EXERCISE BRIEF:
Quote the listing below in its entirety.

STORED DATA:
★ ★ ★ ★

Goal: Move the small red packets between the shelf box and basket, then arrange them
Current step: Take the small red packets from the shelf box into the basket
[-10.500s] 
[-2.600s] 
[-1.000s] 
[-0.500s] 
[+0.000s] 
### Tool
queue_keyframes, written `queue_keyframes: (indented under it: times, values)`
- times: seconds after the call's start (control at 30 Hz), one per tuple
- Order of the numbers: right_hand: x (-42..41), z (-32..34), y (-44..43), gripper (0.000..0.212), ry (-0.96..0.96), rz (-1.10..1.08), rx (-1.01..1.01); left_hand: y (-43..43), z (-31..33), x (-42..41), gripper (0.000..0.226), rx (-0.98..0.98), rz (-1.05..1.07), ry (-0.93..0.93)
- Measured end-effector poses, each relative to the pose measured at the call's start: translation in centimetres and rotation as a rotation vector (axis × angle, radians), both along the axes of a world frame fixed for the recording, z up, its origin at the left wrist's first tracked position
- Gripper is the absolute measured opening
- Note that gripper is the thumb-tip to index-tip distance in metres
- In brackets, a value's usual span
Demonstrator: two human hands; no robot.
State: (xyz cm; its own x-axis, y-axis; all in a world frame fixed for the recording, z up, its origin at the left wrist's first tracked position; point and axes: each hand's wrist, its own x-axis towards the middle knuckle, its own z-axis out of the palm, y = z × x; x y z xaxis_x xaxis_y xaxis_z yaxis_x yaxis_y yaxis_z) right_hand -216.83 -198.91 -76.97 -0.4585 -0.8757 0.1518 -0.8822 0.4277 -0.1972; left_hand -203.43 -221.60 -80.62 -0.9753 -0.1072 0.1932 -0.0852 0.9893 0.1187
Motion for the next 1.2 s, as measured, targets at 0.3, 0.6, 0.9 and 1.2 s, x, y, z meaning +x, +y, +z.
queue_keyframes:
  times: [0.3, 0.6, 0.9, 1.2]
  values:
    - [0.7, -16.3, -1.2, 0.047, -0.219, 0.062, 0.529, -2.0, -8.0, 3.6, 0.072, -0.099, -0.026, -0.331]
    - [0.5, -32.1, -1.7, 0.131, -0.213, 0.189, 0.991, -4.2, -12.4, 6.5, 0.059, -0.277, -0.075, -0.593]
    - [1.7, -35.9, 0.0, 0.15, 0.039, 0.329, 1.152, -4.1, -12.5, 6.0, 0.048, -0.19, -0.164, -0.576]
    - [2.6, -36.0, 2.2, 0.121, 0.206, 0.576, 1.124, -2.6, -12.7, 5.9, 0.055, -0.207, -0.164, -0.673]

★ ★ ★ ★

WRITTEN SOLUTION:
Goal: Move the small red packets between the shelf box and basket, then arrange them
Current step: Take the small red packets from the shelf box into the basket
[-10.500s] 
[-2.600s] 
[-1.000s] 
[-0.500s] 
[+0.000s] 
### Tool
queue_keyframes, written `queue_keyframes: (indented under it: times, values)`
- times: seconds after the call's start (control at 30 Hz), one per tuple
- Order of the numbers: right_hand: x (-42..41), z (-32..34), y (-44..43), gripper (0.000..0.212), ry (-0.96..0.96), rz (-1.10..1.08), rx (-1.01..1.01); left_hand: y (-43..43), z (-31..33), x (-42..41), gripper (0.000..0.226), rx (-0.98..0.98), rz (-1.05..1.07), ry (-0.93..0.93)
- Measured end-effector poses, each relative to the pose measured at the call's start: translation in centimetres and rotation as a rotation vector (axis × angle, radians), both along the axes of a world frame fixed for the recording, z up, its origin at the left wrist's first tracked position
- Gripper is the absolute measured opening
- Note that gripper is the thumb-tip to index-tip distance in metres
- In brackets, a value's usual span
Demonstrator: two human hands; no robot.
State: (xyz cm; its own x-axis, y-axis; all in a world frame fixed for the recording, z up, its origin at the left wrist's first tracked position; point and axes: each hand's wrist, its own x-axis towards the middle knuckle, its own z-axis out of the palm, y = z × x; x y z xaxis_x xaxis_y xaxis_z yaxis_x yaxis_y yaxis_z) right_hand -216.83 -198.91 -76.97 -0.4585 -0.8757 0.1518 -0.8822 0.4277 -0.1972; left_hand -203.43 -221.60 -80.62 -0.9753 -0.1072 0.1932 -0.0852 0.9893 0.1187
Motion for the next 1.2 s, as measured, targets at 0.3, 0.6, 0.9 and 1.2 s, x, y, z meaning +x, +y, +z.
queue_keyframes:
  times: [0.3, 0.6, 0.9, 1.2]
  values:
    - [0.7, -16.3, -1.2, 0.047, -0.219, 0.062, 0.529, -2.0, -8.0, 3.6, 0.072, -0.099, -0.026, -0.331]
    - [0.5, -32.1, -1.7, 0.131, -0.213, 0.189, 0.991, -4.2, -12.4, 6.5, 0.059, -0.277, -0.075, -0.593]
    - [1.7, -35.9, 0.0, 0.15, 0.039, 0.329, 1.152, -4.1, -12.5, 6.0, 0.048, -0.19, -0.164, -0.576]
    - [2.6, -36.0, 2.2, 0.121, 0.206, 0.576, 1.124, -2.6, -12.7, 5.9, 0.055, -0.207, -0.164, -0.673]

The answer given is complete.